> _Provided data_:
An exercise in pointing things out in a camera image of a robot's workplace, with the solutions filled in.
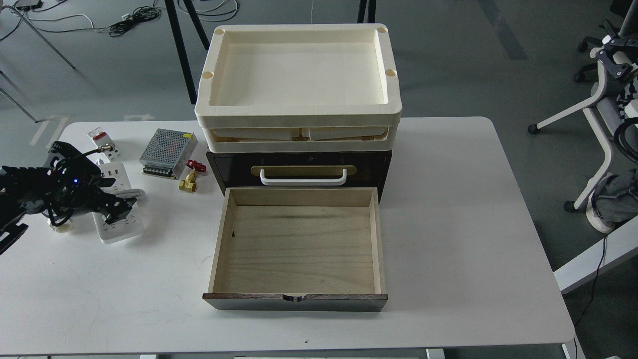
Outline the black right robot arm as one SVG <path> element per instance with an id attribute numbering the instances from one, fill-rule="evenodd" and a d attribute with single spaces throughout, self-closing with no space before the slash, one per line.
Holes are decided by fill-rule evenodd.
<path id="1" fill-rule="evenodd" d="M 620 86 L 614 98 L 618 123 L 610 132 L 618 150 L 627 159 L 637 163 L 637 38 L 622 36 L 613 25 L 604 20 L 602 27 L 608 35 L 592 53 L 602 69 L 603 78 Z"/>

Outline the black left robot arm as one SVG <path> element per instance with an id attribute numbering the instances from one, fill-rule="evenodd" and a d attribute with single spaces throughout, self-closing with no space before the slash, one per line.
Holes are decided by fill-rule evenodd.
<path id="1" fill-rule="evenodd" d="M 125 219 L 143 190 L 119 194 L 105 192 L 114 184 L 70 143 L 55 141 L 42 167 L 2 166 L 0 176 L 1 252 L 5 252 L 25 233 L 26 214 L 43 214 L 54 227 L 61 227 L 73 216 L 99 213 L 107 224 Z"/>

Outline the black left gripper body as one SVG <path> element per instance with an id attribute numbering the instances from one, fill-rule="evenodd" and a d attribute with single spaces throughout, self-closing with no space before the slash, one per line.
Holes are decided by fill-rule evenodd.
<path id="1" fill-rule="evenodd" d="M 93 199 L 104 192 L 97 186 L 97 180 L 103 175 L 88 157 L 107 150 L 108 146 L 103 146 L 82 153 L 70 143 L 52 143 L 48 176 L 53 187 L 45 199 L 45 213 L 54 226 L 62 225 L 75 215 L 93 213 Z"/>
* * *
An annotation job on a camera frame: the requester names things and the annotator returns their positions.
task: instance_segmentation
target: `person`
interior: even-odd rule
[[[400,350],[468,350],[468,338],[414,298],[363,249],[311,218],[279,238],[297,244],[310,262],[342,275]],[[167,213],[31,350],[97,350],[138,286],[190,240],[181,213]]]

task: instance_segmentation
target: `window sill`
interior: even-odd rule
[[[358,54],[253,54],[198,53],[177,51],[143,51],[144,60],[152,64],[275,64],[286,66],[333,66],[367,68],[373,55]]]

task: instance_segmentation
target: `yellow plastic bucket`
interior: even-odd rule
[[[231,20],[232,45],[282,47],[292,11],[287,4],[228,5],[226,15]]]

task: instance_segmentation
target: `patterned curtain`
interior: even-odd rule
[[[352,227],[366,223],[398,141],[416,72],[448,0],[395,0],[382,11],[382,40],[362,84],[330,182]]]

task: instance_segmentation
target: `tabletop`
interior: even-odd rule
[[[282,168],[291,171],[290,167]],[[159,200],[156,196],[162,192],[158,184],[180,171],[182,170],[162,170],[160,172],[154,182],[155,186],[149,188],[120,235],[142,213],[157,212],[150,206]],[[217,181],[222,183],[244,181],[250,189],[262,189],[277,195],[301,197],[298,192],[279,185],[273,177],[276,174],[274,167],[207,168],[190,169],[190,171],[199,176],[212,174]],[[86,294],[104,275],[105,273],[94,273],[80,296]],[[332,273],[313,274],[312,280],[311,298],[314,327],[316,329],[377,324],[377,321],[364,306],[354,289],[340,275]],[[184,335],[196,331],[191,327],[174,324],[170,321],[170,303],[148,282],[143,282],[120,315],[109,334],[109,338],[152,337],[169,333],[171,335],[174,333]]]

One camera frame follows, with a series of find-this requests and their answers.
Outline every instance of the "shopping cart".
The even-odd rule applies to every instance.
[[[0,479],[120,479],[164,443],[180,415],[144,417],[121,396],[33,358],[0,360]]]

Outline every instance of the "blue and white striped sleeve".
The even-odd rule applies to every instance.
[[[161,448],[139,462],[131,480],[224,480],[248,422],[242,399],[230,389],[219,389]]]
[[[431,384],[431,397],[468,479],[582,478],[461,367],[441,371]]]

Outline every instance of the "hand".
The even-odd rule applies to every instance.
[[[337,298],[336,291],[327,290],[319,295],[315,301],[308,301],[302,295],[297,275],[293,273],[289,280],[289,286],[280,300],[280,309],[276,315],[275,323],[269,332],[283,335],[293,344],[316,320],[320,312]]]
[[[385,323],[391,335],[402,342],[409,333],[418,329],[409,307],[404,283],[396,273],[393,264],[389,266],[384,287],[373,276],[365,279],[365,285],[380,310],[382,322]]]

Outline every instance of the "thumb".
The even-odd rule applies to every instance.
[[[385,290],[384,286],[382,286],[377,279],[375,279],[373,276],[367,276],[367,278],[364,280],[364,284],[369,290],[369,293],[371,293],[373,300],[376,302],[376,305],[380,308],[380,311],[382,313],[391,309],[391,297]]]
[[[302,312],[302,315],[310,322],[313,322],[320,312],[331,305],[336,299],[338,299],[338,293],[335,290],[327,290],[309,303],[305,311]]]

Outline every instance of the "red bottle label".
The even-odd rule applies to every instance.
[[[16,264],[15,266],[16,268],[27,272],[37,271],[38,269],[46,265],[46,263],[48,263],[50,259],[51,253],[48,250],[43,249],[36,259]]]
==
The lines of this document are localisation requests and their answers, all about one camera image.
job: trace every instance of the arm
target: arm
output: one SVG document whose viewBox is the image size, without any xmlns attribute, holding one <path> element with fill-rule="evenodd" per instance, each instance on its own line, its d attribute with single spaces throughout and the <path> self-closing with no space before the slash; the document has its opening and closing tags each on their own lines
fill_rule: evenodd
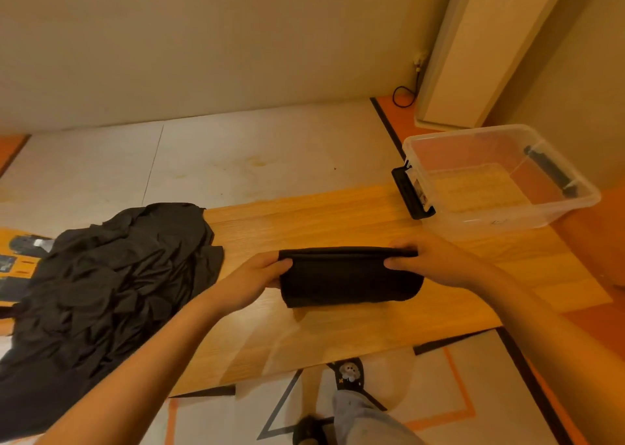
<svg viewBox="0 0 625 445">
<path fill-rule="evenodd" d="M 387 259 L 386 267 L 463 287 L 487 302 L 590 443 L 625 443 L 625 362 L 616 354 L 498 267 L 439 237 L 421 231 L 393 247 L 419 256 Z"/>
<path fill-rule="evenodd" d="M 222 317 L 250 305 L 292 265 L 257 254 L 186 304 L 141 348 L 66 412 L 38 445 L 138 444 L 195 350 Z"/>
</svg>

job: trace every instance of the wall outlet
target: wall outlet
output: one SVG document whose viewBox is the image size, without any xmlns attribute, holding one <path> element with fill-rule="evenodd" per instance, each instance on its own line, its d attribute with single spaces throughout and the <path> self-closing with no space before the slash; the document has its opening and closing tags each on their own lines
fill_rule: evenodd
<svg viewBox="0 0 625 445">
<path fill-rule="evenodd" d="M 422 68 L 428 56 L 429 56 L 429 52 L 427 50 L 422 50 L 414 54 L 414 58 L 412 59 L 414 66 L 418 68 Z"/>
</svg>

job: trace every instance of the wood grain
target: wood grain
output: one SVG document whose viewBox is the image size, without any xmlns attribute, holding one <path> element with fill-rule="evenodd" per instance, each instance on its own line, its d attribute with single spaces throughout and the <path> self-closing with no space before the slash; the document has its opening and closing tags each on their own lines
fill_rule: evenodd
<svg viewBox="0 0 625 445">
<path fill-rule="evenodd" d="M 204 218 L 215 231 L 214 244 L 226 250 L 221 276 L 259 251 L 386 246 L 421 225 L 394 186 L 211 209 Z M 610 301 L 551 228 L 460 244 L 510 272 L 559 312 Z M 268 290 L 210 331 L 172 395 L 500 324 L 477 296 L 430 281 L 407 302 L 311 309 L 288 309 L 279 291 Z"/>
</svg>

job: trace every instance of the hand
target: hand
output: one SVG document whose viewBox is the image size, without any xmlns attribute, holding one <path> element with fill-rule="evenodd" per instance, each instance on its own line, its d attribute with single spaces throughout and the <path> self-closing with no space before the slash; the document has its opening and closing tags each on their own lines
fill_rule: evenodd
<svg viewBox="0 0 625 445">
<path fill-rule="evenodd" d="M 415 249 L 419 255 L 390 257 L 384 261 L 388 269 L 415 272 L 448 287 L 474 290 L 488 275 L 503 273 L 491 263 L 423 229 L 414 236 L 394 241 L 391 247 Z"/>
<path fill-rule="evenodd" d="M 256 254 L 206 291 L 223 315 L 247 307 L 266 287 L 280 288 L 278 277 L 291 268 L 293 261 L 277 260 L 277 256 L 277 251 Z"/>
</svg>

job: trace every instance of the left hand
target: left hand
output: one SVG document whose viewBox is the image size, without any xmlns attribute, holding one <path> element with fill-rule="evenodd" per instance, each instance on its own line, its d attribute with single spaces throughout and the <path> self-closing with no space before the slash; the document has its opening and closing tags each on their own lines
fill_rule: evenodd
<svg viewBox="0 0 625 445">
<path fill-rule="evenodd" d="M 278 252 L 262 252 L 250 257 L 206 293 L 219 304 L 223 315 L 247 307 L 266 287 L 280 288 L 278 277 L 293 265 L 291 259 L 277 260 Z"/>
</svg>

> _Your instructions_: The response must contain every line from the listing above in which the string "answers" appears.

> _Solution to the problem_:
One camera frame follows, with a series of find-this requests and their answers.
The lines of this document are localisation requests and their answers, all about one camera image.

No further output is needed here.